Your objective –
Your task is to restate every entry below word for word and omit the images.

Input records –
______
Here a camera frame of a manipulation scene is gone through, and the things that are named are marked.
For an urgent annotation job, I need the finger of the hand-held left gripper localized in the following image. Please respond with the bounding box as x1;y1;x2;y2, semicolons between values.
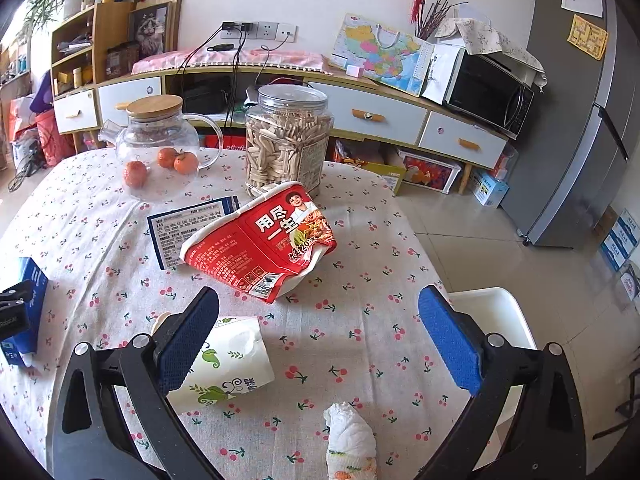
0;282;37;309

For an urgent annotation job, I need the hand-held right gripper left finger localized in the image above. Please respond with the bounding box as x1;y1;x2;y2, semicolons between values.
52;286;223;480

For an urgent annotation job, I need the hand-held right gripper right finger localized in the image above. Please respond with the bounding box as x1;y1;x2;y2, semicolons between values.
417;285;588;480

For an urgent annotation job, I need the blue cardboard box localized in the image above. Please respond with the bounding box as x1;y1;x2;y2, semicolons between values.
0;256;50;368

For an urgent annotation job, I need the white paper cup green print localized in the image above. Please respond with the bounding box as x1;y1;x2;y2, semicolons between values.
150;312;276;407

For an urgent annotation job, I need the crushed red instant noodle bowl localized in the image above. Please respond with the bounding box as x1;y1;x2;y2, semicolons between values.
180;181;337;305

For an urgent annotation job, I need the white tissue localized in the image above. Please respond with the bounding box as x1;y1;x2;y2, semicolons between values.
323;402;378;480

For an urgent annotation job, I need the white plastic chair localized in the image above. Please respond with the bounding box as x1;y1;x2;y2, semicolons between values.
447;286;540;423

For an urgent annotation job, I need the cherry print tablecloth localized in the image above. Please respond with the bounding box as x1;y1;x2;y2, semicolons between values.
0;147;473;480

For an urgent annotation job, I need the flat blue bordered packet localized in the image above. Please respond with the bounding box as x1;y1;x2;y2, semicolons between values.
147;195;241;271

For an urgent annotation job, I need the red shopping bag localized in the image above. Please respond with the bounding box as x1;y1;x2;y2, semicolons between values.
34;110;76;166

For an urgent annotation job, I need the clear storage bin red picture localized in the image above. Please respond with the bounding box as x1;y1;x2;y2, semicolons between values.
397;149;463;193

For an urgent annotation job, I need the yellow cardboard box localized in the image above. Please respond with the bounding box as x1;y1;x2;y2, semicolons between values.
332;140;407;196

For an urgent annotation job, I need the white orange plastic bag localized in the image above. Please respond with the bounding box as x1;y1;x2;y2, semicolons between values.
7;95;38;143

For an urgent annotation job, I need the brown cardboard box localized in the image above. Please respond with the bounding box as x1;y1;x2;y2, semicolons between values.
592;207;618;238

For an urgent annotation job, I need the purple cloth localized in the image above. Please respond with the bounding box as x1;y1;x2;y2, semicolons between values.
29;70;53;116

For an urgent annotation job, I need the glass teapot with bamboo lid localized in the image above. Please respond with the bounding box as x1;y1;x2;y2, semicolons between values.
98;95;223;201

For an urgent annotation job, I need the clear plastic snack jar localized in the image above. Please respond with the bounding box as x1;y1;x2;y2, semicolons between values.
244;85;334;198

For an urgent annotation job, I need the grey refrigerator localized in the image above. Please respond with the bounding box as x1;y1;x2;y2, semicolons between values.
500;0;631;250

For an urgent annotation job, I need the white wooden low cabinet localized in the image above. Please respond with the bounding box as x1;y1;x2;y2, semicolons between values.
95;62;511;196

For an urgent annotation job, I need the black microwave oven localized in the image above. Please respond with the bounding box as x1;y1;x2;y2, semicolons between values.
442;50;535;140

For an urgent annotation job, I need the brown tin box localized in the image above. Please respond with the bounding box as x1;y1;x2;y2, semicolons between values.
105;42;141;81

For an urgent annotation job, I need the white paper bag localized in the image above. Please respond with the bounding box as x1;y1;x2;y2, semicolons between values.
421;42;468;106

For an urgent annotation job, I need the wooden shelf unit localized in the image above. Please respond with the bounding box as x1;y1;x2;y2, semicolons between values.
50;2;136;136

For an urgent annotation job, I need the map print paper bag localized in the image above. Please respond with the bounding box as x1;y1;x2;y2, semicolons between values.
330;13;435;97

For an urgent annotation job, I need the dark framed picture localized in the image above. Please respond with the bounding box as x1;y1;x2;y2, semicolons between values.
128;2;172;61

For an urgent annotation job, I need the pink lace cloth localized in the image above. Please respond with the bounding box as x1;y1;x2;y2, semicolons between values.
131;47;335;77

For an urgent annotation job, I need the floral cloth cover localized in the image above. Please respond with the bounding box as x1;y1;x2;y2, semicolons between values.
435;17;548;93

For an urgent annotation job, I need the dried branches bunch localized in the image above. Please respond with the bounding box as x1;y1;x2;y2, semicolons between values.
415;0;468;43

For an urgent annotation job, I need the yellow paper note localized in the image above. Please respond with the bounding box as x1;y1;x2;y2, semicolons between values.
567;14;609;61

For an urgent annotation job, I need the wooden frame board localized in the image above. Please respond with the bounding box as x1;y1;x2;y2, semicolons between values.
132;0;185;56

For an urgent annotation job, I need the white wall socket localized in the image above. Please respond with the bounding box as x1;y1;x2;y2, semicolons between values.
221;21;297;42
______
Exercise result –
Here a camera frame of a manipulation scene is gone through, and the things that are named are marked.
For an urgent annotation job, I need the finger of the hand-held left gripper localized in the following image. Please respond with the bounding box as x1;y1;x2;y2, semicolons between values.
0;282;37;309

For an urgent annotation job, I need the hand-held right gripper left finger localized in the image above. Please respond with the bounding box as x1;y1;x2;y2, semicolons between values.
52;286;223;480

For an urgent annotation job, I need the hand-held right gripper right finger localized in the image above. Please respond with the bounding box as x1;y1;x2;y2, semicolons between values.
417;285;588;480

For an urgent annotation job, I need the blue cardboard box localized in the image above. Please respond with the bounding box as x1;y1;x2;y2, semicolons between values.
0;256;50;368

For an urgent annotation job, I need the white paper cup green print localized in the image above. Please respond with the bounding box as x1;y1;x2;y2, semicolons between values.
150;312;276;407

For an urgent annotation job, I need the crushed red instant noodle bowl localized in the image above. Please respond with the bounding box as x1;y1;x2;y2, semicolons between values.
180;181;337;305

For an urgent annotation job, I need the white tissue localized in the image above. Please respond with the bounding box as x1;y1;x2;y2, semicolons between values.
323;402;378;480

For an urgent annotation job, I need the white plastic chair localized in the image above. Please respond with the bounding box as x1;y1;x2;y2, semicolons between values.
447;286;540;423

For an urgent annotation job, I need the cherry print tablecloth localized in the image above. Please respond with the bounding box as x1;y1;x2;y2, semicolons between values.
0;147;473;480

For an urgent annotation job, I need the flat blue bordered packet localized in the image above. Please respond with the bounding box as x1;y1;x2;y2, semicolons between values.
147;195;241;271

For an urgent annotation job, I need the red shopping bag localized in the image above. Please respond with the bounding box as x1;y1;x2;y2, semicolons between values.
34;110;76;166

For an urgent annotation job, I need the clear storage bin red picture localized in the image above. Please respond with the bounding box as x1;y1;x2;y2, semicolons between values.
397;149;463;193

For an urgent annotation job, I need the yellow cardboard box localized in the image above. Please respond with the bounding box as x1;y1;x2;y2, semicolons between values.
332;140;407;196

For an urgent annotation job, I need the white orange plastic bag localized in the image above. Please respond with the bounding box as x1;y1;x2;y2, semicolons between values.
7;95;38;143

For an urgent annotation job, I need the brown cardboard box localized in the image above. Please respond with the bounding box as x1;y1;x2;y2, semicolons between values.
592;207;618;238

For an urgent annotation job, I need the purple cloth localized in the image above. Please respond with the bounding box as x1;y1;x2;y2, semicolons between values.
29;70;53;116

For an urgent annotation job, I need the glass teapot with bamboo lid localized in the image above. Please respond with the bounding box as x1;y1;x2;y2, semicolons between values.
98;95;223;201

For an urgent annotation job, I need the clear plastic snack jar localized in the image above. Please respond with the bounding box as x1;y1;x2;y2, semicolons between values.
244;85;334;198

For an urgent annotation job, I need the grey refrigerator localized in the image above. Please respond with the bounding box as x1;y1;x2;y2, semicolons between values.
500;0;631;250

For an urgent annotation job, I need the white wooden low cabinet localized in the image above. Please respond with the bounding box as x1;y1;x2;y2, semicolons between values.
95;62;511;196

For an urgent annotation job, I need the black microwave oven localized in the image above. Please respond with the bounding box as x1;y1;x2;y2, semicolons between values.
442;50;535;140

For an urgent annotation job, I need the brown tin box localized in the image above. Please respond with the bounding box as x1;y1;x2;y2, semicolons between values.
105;42;141;81

For an urgent annotation job, I need the white paper bag localized in the image above. Please respond with the bounding box as x1;y1;x2;y2, semicolons between values.
421;42;468;106

For an urgent annotation job, I need the wooden shelf unit localized in the image above. Please respond with the bounding box as x1;y1;x2;y2, semicolons between values.
50;2;136;136

For an urgent annotation job, I need the map print paper bag localized in the image above. Please respond with the bounding box as x1;y1;x2;y2, semicolons between values.
330;13;435;97

For an urgent annotation job, I need the dark framed picture localized in the image above. Please respond with the bounding box as x1;y1;x2;y2, semicolons between values.
128;2;172;61

For an urgent annotation job, I need the pink lace cloth localized in the image above. Please respond with the bounding box as x1;y1;x2;y2, semicolons between values.
131;47;335;77

For an urgent annotation job, I need the floral cloth cover localized in the image above. Please respond with the bounding box as x1;y1;x2;y2, semicolons between values.
435;17;548;93

For an urgent annotation job, I need the dried branches bunch localized in the image above. Please respond with the bounding box as x1;y1;x2;y2, semicolons between values.
415;0;468;43

For an urgent annotation job, I need the yellow paper note localized in the image above. Please respond with the bounding box as x1;y1;x2;y2, semicolons between values.
567;14;609;61

For an urgent annotation job, I need the wooden frame board localized in the image above. Please respond with the bounding box as x1;y1;x2;y2, semicolons between values.
132;0;185;56

For an urgent annotation job, I need the white wall socket localized in the image above. Please respond with the bounding box as x1;y1;x2;y2, semicolons between values.
221;21;297;42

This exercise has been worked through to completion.